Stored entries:
|---|
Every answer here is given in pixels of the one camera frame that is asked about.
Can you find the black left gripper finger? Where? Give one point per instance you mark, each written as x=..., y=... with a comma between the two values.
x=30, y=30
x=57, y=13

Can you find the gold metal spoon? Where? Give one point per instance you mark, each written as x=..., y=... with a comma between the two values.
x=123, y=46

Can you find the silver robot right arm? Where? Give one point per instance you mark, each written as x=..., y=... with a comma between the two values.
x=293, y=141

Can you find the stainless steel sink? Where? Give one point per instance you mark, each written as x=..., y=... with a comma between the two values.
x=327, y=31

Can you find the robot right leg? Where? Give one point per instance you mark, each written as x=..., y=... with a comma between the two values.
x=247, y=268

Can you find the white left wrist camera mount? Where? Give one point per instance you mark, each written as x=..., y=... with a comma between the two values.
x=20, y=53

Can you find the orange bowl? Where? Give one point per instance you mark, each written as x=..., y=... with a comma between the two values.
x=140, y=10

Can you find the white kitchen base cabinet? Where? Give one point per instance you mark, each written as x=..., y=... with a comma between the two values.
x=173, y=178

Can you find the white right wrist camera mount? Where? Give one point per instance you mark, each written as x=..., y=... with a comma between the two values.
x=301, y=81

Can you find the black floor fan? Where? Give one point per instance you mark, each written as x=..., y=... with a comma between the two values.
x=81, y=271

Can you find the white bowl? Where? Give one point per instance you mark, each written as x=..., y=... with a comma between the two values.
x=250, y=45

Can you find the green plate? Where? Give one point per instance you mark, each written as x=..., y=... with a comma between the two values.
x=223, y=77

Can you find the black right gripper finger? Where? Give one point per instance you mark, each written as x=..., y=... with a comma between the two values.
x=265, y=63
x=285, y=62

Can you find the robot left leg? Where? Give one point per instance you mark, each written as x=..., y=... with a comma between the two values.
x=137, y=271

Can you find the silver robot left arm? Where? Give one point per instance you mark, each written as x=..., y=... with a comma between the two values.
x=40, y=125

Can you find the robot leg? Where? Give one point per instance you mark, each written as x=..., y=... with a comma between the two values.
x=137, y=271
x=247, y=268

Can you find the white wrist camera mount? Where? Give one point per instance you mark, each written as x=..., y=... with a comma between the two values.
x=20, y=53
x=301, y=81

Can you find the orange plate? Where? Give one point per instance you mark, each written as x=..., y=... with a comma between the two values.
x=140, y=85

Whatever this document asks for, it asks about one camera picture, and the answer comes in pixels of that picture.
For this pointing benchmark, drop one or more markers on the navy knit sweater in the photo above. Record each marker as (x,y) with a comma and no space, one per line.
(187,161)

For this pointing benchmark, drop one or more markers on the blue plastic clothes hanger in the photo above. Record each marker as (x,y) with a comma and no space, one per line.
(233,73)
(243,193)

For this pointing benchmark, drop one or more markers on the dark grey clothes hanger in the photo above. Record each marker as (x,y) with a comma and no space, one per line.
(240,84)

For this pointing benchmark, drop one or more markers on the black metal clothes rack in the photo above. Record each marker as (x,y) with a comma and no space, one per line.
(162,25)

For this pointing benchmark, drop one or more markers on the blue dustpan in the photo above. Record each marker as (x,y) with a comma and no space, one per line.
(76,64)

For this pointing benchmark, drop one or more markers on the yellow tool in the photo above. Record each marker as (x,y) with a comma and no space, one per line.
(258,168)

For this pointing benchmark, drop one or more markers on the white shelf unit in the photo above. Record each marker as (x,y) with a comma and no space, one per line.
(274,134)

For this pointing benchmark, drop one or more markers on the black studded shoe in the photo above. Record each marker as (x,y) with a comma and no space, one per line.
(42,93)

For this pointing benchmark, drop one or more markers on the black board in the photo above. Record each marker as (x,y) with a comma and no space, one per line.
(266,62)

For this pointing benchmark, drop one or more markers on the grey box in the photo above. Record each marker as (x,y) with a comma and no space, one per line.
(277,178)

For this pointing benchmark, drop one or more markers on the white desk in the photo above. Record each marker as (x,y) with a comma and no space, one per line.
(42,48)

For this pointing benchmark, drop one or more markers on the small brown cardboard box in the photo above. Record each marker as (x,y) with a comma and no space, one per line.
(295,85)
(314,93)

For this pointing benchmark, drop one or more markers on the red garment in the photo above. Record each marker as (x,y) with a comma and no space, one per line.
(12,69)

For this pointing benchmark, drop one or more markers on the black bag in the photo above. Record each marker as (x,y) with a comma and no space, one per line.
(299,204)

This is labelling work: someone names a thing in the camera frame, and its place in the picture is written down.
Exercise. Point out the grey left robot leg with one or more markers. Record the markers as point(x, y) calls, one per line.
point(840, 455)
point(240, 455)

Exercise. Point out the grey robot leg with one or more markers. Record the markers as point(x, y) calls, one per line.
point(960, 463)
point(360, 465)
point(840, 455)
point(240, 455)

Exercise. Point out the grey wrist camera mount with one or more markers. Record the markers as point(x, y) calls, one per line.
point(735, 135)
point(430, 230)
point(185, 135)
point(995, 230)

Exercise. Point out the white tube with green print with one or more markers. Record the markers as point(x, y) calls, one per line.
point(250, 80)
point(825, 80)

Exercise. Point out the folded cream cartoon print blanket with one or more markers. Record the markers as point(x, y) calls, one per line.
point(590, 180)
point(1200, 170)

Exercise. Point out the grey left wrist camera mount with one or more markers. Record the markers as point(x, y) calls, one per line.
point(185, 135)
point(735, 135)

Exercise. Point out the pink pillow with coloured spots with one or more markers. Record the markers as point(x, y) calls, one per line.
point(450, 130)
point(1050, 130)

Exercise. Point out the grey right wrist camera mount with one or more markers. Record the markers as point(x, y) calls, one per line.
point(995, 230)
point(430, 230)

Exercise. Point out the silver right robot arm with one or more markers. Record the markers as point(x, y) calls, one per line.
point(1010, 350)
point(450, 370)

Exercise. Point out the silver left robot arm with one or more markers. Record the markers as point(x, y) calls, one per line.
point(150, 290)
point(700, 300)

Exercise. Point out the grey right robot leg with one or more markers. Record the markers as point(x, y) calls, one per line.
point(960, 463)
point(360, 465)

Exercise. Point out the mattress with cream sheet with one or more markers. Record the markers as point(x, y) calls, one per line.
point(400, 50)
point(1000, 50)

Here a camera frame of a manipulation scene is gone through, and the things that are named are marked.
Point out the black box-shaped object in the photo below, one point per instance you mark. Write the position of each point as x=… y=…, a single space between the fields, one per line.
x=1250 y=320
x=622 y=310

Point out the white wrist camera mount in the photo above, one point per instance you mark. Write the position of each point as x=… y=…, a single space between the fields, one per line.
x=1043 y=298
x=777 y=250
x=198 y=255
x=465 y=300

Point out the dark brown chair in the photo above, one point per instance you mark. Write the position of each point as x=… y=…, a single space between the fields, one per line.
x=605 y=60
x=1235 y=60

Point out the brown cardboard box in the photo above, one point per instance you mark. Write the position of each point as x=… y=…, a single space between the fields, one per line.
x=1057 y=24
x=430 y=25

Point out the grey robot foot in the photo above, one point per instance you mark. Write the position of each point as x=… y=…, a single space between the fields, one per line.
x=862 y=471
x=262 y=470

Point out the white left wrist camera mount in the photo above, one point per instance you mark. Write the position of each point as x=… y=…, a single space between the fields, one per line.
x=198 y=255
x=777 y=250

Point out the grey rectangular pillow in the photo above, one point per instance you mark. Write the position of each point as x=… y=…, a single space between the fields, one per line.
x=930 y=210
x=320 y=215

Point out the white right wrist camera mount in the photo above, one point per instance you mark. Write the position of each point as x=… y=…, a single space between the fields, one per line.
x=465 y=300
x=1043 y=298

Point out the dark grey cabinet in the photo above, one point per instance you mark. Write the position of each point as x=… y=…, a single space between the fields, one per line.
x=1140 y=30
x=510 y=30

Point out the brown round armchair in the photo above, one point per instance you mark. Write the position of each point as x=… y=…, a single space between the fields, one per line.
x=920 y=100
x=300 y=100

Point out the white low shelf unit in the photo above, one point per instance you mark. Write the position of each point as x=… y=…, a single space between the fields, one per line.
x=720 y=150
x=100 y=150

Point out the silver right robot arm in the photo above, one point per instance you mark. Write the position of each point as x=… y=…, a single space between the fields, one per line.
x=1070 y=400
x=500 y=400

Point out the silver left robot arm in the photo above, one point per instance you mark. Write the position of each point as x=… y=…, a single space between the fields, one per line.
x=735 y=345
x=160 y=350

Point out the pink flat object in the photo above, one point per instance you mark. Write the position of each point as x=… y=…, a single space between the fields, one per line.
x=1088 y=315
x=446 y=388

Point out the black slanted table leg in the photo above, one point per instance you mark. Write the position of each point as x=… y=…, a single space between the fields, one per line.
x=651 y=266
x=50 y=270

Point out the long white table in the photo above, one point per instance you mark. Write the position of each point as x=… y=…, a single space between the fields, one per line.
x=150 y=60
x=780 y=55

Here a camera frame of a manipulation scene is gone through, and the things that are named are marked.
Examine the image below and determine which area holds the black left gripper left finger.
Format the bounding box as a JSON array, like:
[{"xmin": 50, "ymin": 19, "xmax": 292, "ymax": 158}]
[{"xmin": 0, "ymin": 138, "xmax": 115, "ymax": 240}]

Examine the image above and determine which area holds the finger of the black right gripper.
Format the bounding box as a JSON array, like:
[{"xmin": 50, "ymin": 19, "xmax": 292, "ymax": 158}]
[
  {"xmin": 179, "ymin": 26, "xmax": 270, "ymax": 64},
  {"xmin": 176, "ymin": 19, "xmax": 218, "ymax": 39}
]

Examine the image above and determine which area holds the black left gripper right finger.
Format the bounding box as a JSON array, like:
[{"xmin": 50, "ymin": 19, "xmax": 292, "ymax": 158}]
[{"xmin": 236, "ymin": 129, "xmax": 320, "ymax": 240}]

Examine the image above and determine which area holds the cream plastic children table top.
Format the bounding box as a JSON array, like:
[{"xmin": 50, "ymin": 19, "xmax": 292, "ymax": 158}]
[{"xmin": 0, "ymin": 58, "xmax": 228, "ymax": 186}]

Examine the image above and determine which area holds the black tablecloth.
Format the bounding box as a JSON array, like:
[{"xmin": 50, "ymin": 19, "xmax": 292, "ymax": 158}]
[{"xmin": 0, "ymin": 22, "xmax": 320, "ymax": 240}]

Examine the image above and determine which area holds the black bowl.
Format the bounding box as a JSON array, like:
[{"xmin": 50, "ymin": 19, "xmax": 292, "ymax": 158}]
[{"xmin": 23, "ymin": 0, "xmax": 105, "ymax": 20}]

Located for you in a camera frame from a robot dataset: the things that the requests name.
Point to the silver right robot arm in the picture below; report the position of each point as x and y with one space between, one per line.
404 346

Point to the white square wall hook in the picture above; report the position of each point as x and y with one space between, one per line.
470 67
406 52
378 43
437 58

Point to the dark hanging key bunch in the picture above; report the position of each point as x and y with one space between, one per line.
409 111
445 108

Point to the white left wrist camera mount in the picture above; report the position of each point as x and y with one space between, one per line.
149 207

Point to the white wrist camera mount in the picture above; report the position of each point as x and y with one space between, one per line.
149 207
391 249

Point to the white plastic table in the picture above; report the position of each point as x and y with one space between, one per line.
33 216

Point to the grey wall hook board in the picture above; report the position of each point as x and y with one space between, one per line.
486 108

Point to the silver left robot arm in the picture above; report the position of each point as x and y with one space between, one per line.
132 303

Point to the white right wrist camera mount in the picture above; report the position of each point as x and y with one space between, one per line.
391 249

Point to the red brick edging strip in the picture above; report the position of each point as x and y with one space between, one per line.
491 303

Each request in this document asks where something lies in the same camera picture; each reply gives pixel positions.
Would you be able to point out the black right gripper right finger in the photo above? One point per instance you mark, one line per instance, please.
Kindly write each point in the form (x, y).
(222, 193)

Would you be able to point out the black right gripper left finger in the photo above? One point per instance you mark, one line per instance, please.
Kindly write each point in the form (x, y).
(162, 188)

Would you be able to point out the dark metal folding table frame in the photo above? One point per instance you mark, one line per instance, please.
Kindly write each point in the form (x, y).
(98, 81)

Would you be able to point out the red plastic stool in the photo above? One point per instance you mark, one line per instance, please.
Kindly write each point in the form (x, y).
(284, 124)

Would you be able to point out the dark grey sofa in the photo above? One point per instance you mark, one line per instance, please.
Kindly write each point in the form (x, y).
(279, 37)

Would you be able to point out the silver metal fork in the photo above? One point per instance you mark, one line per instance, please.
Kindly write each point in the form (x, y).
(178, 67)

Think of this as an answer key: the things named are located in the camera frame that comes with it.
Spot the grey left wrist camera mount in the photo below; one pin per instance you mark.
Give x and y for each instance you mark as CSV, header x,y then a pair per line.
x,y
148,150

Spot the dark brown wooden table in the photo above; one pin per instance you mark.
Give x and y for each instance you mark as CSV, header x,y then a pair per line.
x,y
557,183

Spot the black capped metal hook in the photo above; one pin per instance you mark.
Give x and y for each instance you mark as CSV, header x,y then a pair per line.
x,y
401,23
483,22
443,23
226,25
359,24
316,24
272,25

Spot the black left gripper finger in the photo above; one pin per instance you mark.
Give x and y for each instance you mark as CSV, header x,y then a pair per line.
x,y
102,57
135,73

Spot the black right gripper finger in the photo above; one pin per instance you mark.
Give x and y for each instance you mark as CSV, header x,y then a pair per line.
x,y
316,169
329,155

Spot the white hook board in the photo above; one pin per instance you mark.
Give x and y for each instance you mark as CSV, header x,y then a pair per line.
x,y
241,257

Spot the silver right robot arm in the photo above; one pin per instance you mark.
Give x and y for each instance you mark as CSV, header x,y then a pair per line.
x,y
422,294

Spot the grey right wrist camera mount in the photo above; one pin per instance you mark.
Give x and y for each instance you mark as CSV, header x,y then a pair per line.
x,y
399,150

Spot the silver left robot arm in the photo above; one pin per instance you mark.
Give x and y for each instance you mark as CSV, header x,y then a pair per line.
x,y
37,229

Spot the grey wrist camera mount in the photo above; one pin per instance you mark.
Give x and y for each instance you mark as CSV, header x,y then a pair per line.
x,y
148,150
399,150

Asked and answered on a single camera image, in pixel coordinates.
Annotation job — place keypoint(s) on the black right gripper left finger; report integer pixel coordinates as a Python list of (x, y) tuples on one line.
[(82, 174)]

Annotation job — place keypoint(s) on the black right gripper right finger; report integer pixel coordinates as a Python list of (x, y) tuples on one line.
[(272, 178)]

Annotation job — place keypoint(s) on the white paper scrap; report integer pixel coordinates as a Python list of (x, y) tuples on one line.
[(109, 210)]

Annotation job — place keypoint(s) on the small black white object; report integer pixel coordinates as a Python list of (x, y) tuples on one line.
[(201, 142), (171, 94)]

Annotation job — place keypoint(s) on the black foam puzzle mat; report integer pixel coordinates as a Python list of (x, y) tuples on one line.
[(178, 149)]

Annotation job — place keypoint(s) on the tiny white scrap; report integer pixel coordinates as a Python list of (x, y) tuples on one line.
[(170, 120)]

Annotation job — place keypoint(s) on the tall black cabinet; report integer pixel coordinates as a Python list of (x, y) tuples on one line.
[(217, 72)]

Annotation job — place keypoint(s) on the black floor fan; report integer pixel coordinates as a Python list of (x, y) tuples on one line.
|---|
Work to complete: Go through the records and show every line with the string "Examine" in it.

Answer space:
Examine the image below and determine which area holds the black left gripper left finger.
Examine the image above and determine which area holds the finger of the black right gripper.
Examine the image above and determine which area holds the black left gripper right finger.
Examine the image above and determine which area holds the cream plastic children table top.
Examine the image above and determine which area holds the black tablecloth.
Examine the image above and determine which area holds the black bowl.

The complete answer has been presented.